Try it ::
Pull every line containing "labels" from the entries.

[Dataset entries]
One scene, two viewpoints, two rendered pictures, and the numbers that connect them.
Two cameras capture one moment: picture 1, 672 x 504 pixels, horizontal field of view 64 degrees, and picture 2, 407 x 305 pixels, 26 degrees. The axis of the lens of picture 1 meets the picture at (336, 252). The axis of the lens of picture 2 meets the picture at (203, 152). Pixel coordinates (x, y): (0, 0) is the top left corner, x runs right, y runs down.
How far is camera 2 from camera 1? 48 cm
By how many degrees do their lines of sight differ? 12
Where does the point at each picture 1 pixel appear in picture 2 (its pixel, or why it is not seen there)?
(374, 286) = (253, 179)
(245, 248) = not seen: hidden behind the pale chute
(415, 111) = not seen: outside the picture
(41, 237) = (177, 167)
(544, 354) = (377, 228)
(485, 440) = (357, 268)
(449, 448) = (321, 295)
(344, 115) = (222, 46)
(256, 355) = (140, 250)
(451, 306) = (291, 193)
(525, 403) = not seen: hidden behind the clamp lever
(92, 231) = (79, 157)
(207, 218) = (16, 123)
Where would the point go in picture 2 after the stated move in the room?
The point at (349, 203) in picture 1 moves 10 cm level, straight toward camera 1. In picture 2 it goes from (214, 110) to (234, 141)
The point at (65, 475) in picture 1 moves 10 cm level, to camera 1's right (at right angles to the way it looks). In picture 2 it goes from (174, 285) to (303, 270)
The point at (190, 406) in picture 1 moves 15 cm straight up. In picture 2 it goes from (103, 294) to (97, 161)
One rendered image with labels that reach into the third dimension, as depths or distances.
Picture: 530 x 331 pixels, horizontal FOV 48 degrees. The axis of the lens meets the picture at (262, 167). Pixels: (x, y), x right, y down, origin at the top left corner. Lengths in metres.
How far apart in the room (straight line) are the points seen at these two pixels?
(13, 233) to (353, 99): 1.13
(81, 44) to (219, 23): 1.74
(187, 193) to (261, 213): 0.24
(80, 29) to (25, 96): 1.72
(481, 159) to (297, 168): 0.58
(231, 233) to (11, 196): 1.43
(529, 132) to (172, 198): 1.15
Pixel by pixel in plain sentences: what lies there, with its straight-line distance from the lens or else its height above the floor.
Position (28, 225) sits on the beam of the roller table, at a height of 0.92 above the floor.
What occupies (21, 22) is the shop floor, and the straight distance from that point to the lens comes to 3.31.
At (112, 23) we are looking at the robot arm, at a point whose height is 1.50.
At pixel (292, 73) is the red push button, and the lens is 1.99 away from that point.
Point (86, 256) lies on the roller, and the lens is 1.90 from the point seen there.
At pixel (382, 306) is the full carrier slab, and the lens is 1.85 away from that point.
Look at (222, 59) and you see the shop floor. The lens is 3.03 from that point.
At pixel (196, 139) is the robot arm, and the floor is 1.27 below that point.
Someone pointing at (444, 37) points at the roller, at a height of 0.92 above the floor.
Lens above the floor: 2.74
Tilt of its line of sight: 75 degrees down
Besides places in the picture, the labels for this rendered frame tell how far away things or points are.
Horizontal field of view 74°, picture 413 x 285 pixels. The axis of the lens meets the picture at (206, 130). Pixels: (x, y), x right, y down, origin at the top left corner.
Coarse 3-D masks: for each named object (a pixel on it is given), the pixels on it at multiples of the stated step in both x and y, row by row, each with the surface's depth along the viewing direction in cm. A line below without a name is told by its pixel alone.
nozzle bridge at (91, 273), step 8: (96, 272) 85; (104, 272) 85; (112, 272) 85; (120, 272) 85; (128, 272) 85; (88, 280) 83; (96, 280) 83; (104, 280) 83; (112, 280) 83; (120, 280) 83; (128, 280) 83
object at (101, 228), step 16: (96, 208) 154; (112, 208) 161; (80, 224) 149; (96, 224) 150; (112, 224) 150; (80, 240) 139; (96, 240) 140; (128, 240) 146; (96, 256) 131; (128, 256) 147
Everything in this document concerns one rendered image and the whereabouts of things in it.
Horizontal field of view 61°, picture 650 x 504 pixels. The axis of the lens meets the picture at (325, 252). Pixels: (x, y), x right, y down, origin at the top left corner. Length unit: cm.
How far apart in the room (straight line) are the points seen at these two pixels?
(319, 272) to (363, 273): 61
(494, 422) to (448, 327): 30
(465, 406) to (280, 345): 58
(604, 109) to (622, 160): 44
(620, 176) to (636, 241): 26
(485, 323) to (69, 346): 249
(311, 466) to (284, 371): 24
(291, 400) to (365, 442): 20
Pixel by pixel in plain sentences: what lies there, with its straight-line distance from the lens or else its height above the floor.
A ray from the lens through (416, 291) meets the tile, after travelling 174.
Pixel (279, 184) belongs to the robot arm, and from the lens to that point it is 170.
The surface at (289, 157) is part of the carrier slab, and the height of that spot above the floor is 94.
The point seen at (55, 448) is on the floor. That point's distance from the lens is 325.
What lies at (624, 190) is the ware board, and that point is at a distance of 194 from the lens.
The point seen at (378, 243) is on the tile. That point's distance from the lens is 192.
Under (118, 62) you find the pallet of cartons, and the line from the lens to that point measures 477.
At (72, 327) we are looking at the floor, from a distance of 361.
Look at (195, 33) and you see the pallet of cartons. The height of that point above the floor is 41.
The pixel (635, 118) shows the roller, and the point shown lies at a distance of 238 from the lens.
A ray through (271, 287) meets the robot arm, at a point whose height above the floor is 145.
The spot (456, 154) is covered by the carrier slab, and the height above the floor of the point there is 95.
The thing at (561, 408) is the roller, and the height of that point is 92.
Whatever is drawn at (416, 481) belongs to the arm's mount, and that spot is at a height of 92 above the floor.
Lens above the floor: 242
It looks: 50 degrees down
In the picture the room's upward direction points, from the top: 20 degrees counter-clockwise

Response for this exercise ::
One rendered image with labels that reach into the third dimension, as depths or distances.
Besides places in the picture, the labels for this rendered frame tell how far away things or points are.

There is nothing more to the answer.